#### Exercise requirements:
What you give back should match the entries below character for character.
__________
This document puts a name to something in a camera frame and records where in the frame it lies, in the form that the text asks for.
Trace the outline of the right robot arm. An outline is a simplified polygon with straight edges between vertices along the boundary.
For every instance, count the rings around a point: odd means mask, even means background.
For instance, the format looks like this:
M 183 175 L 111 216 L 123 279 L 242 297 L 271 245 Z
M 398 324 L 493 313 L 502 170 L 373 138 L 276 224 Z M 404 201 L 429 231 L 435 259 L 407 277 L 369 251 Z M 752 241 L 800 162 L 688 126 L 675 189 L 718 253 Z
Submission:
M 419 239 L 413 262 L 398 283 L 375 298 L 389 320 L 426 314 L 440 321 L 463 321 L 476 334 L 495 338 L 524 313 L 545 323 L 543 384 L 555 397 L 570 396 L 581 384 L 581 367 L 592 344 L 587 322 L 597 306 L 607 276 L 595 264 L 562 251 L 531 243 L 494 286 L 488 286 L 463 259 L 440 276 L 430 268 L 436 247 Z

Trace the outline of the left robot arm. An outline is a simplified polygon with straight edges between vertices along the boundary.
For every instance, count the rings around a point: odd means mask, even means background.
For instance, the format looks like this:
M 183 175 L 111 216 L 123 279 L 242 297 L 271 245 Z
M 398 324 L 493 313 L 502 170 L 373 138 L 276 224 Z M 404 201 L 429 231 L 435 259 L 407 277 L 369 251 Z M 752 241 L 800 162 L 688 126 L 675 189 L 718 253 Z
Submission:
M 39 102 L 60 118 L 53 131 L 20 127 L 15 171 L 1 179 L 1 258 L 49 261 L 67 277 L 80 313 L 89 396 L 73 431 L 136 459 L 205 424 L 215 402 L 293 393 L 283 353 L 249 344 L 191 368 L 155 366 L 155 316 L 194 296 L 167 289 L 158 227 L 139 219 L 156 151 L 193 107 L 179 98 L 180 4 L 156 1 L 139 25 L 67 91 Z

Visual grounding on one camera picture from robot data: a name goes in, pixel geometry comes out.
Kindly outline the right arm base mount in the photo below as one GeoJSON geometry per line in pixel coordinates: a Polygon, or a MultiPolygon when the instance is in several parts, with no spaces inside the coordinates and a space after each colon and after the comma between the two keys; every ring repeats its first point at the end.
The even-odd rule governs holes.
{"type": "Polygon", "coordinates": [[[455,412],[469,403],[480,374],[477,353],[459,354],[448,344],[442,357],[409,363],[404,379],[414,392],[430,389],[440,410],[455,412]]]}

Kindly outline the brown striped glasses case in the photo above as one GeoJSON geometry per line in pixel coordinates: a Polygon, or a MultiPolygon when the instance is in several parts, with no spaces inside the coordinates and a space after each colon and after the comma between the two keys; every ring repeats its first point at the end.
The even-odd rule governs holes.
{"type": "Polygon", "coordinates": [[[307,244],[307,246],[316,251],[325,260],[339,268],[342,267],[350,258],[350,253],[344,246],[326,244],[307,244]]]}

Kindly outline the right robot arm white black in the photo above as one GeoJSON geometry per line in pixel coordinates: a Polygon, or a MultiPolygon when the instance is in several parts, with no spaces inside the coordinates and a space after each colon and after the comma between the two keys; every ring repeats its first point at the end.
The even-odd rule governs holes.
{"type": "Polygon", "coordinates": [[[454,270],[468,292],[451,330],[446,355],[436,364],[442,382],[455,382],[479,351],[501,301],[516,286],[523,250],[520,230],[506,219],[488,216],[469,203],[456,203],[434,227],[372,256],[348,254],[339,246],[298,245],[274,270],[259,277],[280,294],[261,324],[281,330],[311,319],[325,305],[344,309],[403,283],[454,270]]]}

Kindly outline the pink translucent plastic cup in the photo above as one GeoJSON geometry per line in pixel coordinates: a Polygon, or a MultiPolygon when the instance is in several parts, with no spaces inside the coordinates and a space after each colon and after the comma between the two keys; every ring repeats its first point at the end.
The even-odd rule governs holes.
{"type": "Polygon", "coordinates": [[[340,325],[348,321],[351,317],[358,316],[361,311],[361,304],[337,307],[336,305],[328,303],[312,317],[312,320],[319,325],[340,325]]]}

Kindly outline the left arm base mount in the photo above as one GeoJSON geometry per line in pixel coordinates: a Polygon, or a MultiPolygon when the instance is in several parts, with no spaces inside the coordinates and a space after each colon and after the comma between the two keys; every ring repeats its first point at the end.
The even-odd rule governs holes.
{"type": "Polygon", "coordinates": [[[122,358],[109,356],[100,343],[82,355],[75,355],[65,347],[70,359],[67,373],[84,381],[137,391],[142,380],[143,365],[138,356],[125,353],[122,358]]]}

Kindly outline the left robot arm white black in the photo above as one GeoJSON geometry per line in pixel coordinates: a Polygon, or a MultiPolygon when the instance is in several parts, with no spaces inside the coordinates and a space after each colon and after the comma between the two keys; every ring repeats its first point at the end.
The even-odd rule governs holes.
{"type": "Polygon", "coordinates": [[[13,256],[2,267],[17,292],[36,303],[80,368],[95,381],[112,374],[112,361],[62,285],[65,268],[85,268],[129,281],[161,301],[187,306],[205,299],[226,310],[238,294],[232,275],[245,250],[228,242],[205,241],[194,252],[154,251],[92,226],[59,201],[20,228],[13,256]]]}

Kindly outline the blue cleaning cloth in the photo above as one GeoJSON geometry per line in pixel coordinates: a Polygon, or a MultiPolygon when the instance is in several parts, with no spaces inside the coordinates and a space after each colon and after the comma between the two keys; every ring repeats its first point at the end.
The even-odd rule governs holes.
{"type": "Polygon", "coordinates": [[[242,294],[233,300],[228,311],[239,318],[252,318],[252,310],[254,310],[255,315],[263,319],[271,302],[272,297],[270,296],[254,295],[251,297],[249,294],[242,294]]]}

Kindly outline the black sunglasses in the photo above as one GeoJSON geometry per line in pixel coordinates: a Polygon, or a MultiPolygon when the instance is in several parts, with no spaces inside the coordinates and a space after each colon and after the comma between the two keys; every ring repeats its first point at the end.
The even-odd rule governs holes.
__________
#### Answer area:
This document puts a name to something in a camera frame and records where in the frame it lies, in the form that the text asks for.
Trace the outline of the right robot arm. An outline is a simplified polygon with straight edges between vertices along the boundary.
For every instance, count the rings around a point: odd means mask, even means background.
For instance, the format looks like this:
M 183 175 L 111 216 L 123 279 L 242 297 L 271 245 Z
M 398 324 L 493 313 L 502 170 L 373 138 L 276 224 Z M 404 201 L 429 231 L 435 259 L 407 277 L 369 251 Z M 752 241 L 800 162 L 688 126 L 675 189 L 718 253 Z
Submission:
M 419 239 L 413 262 L 398 283 L 375 298 L 389 320 L 426 314 L 440 321 L 463 321 L 476 334 L 495 338 L 524 313 L 545 323 L 543 384 L 555 397 L 570 396 L 581 384 L 581 367 L 592 344 L 587 322 L 597 306 L 607 276 L 595 264 L 562 251 L 531 243 L 494 286 L 488 286 L 463 259 L 440 276 L 430 268 L 436 247 Z

Trace the outline of the left robot arm. An outline is a simplified polygon with straight edges between vertices along the boundary.
For every instance, count the rings around a point: odd means mask, even means background.
For instance, the format looks like this:
M 183 175 L 111 216 L 123 279 L 242 297 L 271 245 Z
M 398 324 L 493 313 L 502 170 L 373 138 L 276 224 Z M 404 201 L 429 231 L 435 259 L 407 277 L 369 251 Z M 752 241 L 800 162 L 688 126 L 675 189 L 718 253 Z
Submission:
M 39 102 L 60 118 L 53 131 L 20 127 L 15 171 L 1 179 L 1 258 L 49 261 L 67 277 L 80 313 L 89 396 L 73 431 L 136 459 L 205 424 L 215 402 L 293 393 L 283 353 L 249 344 L 191 368 L 155 366 L 155 316 L 194 296 L 167 289 L 158 227 L 139 219 L 156 151 L 193 107 L 179 98 L 180 4 L 156 1 L 139 25 L 67 91 Z

Visual grounding on one camera picture from robot data: a name goes in, pixel geometry comes out.
Kindly outline the right arm base mount in the photo below as one GeoJSON geometry per line in pixel coordinates: a Polygon, or a MultiPolygon when the instance is in several parts, with no spaces inside the coordinates and a space after each colon and after the comma between the two keys; every ring repeats its first point at the end.
The even-odd rule governs holes.
{"type": "Polygon", "coordinates": [[[455,412],[469,403],[480,374],[477,353],[459,354],[448,344],[442,357],[409,363],[404,379],[414,392],[430,389],[440,410],[455,412]]]}

Kindly outline the brown striped glasses case in the photo above as one GeoJSON geometry per line in pixel coordinates: a Polygon, or a MultiPolygon when the instance is in several parts, with no spaces inside the coordinates and a space after each colon and after the comma between the two keys; every ring repeats its first point at the end.
The even-odd rule governs holes.
{"type": "Polygon", "coordinates": [[[307,244],[307,246],[316,251],[325,260],[339,268],[342,267],[350,258],[350,253],[344,246],[326,244],[307,244]]]}

Kindly outline the right robot arm white black in the photo above as one GeoJSON geometry per line in pixel coordinates: a Polygon, or a MultiPolygon when the instance is in several parts, with no spaces inside the coordinates and a space after each colon and after the comma between the two keys; every ring repeats its first point at the end.
The even-odd rule governs holes.
{"type": "Polygon", "coordinates": [[[454,270],[468,292],[451,330],[446,355],[436,364],[442,382],[455,382],[479,351],[501,301],[516,286],[523,250],[520,230],[506,219],[488,216],[469,203],[456,203],[434,227],[372,256],[348,254],[339,246],[298,245],[274,270],[259,277],[280,294],[261,324],[281,330],[311,319],[325,305],[344,309],[403,283],[454,270]]]}

Kindly outline the pink translucent plastic cup in the photo above as one GeoJSON geometry per line in pixel coordinates: a Polygon, or a MultiPolygon when the instance is in several parts, with no spaces inside the coordinates and a space after each colon and after the comma between the two keys; every ring repeats its first point at the end.
The even-odd rule governs holes.
{"type": "Polygon", "coordinates": [[[340,325],[348,321],[351,317],[358,316],[361,311],[361,304],[337,307],[336,305],[328,303],[312,317],[312,320],[319,325],[340,325]]]}

Kindly outline the left arm base mount in the photo above as one GeoJSON geometry per line in pixel coordinates: a Polygon, or a MultiPolygon when the instance is in several parts, with no spaces inside the coordinates and a space after each colon and after the comma between the two keys; every ring repeats its first point at the end.
The even-odd rule governs holes.
{"type": "Polygon", "coordinates": [[[122,358],[109,356],[100,343],[82,355],[75,355],[65,347],[70,359],[67,373],[84,381],[137,391],[142,380],[143,365],[138,356],[125,353],[122,358]]]}

Kindly outline the left robot arm white black in the photo above as one GeoJSON geometry per line in pixel coordinates: a Polygon, or a MultiPolygon when the instance is in several parts, with no spaces inside the coordinates and a space after each colon and after the comma between the two keys; every ring repeats its first point at the end.
The even-odd rule governs holes.
{"type": "Polygon", "coordinates": [[[13,256],[2,267],[17,292],[36,303],[80,368],[95,381],[112,374],[112,361],[62,285],[65,268],[85,268],[129,281],[161,301],[187,306],[205,299],[226,310],[238,294],[232,275],[245,250],[228,242],[205,241],[194,252],[154,251],[92,226],[59,201],[20,228],[13,256]]]}

Kindly outline the blue cleaning cloth in the photo above as one GeoJSON geometry per line in pixel coordinates: a Polygon, or a MultiPolygon when the instance is in several parts, with no spaces inside the coordinates and a space after each colon and after the comma between the two keys; every ring repeats its first point at the end.
The even-odd rule governs holes.
{"type": "Polygon", "coordinates": [[[242,294],[233,300],[228,311],[239,318],[252,318],[252,310],[254,310],[255,315],[263,319],[271,302],[272,297],[270,296],[254,295],[251,297],[249,294],[242,294]]]}

Kindly outline the black sunglasses in the photo above as one GeoJSON geometry per line in pixel coordinates: a Polygon, or a MultiPolygon when the instance is in several parts, with no spaces inside the coordinates and a space after each colon and after the comma between the two keys; every ring repeats its first point at the end.
The even-odd rule governs holes.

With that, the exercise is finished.